▶ Task item
Copy each line below that includes "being".

..............................

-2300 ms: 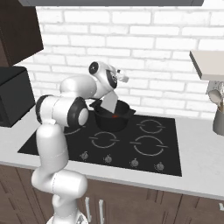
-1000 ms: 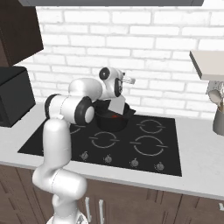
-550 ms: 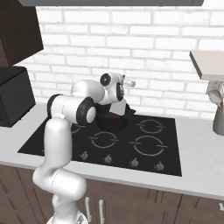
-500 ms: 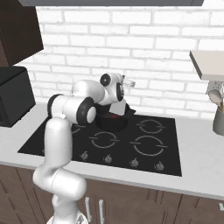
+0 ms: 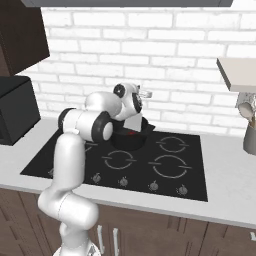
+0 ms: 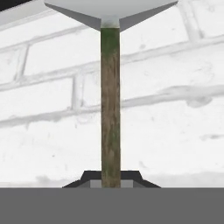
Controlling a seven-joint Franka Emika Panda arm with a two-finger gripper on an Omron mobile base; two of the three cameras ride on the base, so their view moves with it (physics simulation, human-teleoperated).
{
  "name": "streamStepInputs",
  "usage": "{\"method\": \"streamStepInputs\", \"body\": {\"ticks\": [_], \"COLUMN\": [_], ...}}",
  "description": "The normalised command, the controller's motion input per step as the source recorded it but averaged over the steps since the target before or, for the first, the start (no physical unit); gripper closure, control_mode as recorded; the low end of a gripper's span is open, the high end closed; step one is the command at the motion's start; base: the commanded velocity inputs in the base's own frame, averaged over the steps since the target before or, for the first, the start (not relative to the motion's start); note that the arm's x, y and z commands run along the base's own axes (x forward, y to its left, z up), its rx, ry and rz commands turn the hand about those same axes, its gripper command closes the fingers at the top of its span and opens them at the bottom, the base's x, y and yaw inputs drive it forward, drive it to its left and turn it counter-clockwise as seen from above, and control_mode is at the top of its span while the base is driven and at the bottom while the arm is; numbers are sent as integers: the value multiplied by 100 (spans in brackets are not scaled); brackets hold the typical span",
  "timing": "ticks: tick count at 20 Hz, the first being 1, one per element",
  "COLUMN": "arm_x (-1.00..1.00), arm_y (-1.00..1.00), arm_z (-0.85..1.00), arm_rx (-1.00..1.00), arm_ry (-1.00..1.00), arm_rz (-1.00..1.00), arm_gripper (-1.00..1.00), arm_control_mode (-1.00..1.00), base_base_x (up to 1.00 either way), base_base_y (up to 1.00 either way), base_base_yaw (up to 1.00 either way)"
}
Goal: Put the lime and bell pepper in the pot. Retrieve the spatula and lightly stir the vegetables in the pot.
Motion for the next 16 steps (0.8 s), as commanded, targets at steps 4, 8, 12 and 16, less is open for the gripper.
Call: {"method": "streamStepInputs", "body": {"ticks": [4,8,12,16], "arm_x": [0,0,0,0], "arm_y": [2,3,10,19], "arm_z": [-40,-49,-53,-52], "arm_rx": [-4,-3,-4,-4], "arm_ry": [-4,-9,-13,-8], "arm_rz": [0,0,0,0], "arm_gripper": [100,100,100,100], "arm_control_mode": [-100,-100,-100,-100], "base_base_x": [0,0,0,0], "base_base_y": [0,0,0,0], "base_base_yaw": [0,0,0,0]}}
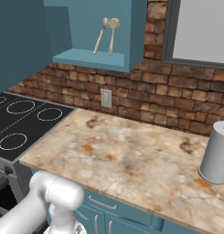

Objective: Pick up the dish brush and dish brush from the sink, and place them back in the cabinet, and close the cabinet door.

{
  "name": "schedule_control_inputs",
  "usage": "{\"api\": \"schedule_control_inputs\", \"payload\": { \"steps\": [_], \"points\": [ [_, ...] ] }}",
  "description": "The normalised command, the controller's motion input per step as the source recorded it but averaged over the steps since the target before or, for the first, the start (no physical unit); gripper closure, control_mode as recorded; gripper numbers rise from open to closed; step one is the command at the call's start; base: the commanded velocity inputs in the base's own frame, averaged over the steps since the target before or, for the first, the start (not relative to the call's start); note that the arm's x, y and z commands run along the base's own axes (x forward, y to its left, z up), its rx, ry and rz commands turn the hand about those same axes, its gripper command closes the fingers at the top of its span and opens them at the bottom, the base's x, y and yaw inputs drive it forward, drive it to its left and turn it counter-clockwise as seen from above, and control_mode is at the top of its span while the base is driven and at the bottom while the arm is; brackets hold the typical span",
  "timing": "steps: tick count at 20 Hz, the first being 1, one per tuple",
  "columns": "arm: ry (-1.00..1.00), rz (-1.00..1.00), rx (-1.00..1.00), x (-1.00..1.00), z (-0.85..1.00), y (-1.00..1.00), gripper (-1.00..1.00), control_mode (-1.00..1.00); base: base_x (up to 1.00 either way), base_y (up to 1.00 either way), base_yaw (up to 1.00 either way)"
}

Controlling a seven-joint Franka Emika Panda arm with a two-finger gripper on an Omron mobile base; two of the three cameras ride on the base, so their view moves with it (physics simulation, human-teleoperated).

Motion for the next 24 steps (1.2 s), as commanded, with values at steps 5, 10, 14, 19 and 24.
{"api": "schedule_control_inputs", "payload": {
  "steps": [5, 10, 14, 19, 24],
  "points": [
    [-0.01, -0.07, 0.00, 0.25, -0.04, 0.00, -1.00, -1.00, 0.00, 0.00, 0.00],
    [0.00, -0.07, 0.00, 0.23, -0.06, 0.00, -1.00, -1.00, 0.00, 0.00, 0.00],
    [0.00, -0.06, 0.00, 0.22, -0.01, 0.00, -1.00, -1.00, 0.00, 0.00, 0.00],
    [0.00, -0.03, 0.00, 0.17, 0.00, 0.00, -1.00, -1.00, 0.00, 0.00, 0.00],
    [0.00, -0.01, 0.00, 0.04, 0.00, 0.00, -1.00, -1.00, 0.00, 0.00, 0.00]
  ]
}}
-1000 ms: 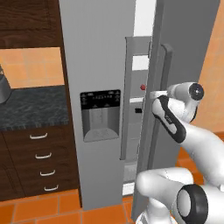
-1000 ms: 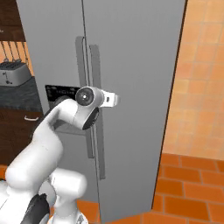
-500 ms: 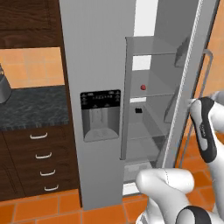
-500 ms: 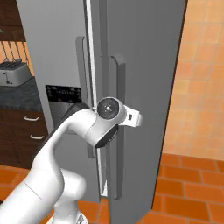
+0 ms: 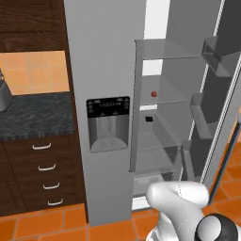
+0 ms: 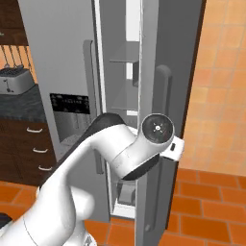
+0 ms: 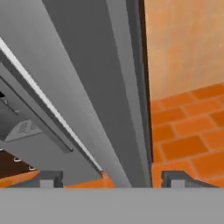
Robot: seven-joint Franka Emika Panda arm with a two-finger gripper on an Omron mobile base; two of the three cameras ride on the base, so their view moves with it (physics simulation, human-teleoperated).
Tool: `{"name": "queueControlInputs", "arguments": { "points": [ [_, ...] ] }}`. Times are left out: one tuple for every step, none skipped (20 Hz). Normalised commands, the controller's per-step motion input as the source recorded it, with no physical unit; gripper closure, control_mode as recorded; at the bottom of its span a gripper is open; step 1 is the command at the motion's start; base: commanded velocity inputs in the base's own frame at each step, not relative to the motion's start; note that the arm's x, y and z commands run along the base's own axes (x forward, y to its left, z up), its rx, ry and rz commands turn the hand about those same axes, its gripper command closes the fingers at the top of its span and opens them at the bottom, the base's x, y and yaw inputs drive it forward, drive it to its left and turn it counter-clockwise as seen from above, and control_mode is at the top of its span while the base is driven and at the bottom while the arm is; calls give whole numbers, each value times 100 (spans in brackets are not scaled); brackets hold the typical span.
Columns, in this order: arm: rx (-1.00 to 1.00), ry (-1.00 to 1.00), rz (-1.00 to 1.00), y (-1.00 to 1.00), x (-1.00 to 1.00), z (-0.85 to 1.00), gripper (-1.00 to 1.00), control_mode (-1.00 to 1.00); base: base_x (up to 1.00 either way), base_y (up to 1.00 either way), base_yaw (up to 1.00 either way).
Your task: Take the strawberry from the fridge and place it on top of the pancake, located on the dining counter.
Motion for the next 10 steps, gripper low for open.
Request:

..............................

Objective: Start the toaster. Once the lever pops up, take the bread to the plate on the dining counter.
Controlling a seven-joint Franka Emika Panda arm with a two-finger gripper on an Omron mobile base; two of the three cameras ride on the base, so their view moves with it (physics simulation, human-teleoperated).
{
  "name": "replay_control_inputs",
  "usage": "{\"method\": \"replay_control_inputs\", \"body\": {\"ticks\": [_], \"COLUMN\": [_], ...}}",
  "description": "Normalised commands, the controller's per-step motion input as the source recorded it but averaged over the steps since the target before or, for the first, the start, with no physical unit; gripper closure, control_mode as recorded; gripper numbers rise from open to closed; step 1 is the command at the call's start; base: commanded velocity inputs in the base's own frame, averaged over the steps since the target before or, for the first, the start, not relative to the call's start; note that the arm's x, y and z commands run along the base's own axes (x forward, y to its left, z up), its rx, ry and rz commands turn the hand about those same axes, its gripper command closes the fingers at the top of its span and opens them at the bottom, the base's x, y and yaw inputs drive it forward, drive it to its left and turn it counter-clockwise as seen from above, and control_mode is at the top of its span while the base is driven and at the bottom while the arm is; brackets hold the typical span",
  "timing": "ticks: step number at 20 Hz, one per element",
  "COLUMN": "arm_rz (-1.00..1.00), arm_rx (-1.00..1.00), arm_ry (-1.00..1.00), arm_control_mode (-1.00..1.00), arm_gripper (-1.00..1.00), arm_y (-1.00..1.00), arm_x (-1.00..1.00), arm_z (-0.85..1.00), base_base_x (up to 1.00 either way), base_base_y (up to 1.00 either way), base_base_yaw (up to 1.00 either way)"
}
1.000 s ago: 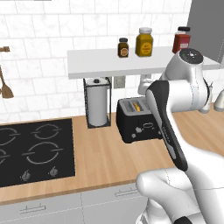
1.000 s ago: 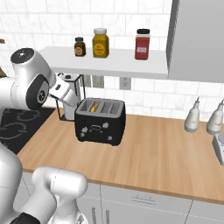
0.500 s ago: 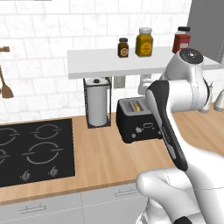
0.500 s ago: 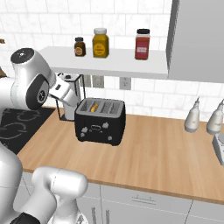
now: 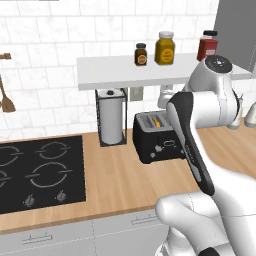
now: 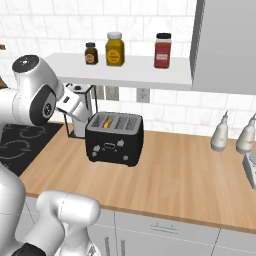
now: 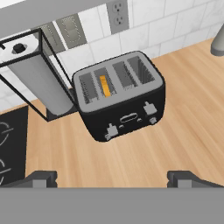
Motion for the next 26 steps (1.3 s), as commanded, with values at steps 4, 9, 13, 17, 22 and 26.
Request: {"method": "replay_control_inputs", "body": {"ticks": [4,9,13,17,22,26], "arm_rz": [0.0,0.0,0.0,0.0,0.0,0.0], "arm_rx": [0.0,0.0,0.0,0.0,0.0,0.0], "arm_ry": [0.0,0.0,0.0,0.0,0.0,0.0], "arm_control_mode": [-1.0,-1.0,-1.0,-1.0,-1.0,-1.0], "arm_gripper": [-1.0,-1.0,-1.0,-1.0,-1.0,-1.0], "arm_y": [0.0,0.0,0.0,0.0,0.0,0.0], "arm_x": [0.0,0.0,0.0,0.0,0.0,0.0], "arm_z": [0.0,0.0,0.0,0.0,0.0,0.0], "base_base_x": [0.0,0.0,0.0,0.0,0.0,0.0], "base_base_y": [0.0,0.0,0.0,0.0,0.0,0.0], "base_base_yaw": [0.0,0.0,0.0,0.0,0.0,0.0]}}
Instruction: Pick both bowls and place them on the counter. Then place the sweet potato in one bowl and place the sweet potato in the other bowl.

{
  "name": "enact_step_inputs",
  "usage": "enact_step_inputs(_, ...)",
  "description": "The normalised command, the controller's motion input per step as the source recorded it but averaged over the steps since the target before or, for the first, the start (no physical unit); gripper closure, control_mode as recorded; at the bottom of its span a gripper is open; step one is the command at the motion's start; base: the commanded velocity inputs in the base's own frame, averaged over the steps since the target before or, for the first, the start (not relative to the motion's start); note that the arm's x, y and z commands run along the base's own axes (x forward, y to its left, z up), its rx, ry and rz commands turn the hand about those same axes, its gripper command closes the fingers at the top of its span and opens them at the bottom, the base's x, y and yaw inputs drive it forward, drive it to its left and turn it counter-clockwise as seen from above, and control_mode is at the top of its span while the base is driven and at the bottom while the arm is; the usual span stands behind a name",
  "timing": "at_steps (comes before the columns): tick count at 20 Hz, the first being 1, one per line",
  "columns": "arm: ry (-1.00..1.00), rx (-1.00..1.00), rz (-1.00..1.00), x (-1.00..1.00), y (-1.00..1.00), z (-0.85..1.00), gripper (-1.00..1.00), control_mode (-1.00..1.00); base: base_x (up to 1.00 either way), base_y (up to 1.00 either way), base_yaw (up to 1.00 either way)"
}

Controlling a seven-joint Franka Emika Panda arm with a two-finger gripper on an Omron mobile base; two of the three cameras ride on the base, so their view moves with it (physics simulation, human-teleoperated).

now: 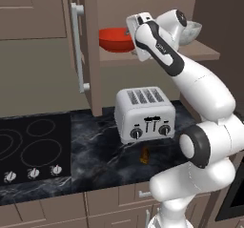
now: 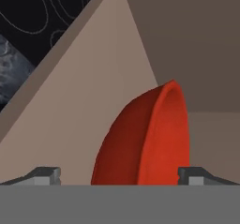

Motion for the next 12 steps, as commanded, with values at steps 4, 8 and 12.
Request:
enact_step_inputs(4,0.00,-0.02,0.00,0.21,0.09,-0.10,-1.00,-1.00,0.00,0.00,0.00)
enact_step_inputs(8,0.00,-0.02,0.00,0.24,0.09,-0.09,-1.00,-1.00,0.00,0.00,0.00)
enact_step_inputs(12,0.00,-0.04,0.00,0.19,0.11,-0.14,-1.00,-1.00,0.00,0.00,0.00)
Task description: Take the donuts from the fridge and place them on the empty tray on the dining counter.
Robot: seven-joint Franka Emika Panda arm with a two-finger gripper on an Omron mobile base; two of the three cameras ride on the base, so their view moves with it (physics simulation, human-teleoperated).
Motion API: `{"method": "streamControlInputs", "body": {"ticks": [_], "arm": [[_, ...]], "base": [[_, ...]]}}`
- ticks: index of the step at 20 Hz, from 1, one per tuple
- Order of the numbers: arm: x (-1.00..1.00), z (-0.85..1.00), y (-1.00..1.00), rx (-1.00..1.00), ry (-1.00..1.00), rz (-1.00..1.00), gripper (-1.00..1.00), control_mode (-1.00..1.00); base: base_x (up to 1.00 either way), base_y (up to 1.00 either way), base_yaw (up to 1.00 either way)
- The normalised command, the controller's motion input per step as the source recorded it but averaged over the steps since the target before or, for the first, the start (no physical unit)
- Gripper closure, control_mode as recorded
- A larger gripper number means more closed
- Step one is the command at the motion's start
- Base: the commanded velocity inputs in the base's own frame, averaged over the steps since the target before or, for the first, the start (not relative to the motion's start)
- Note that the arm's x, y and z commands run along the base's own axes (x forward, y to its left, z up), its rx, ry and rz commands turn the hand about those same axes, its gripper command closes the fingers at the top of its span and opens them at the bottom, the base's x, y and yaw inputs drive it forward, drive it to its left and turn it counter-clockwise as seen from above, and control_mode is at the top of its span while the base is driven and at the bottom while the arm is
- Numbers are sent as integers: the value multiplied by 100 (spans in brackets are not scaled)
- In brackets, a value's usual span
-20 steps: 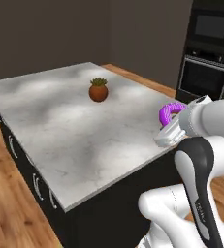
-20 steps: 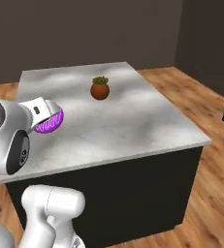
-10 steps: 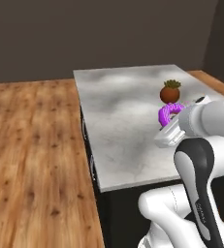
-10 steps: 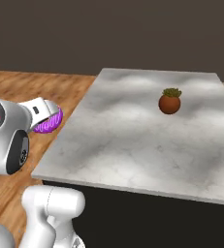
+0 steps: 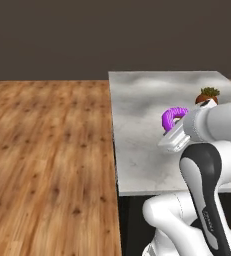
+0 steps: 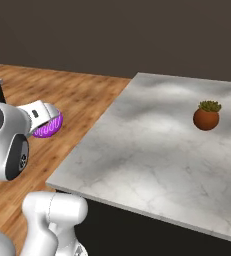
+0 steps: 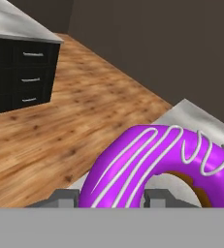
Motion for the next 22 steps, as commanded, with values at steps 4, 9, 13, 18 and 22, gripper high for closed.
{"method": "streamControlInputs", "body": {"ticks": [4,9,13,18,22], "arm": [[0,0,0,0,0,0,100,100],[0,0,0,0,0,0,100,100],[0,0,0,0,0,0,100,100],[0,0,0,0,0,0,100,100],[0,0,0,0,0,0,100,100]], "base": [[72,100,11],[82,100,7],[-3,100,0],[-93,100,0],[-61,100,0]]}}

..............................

▶ Exercise result
  "timing": "ticks: tick count at 20 Hz, the first being 1, one per element",
  "timing": "steps: tick count at 20 Hz, the first being 1, one per tuple",
  "timing": "at_steps (comes before the columns): tick count at 20 Hz, the first being 1, one per line",

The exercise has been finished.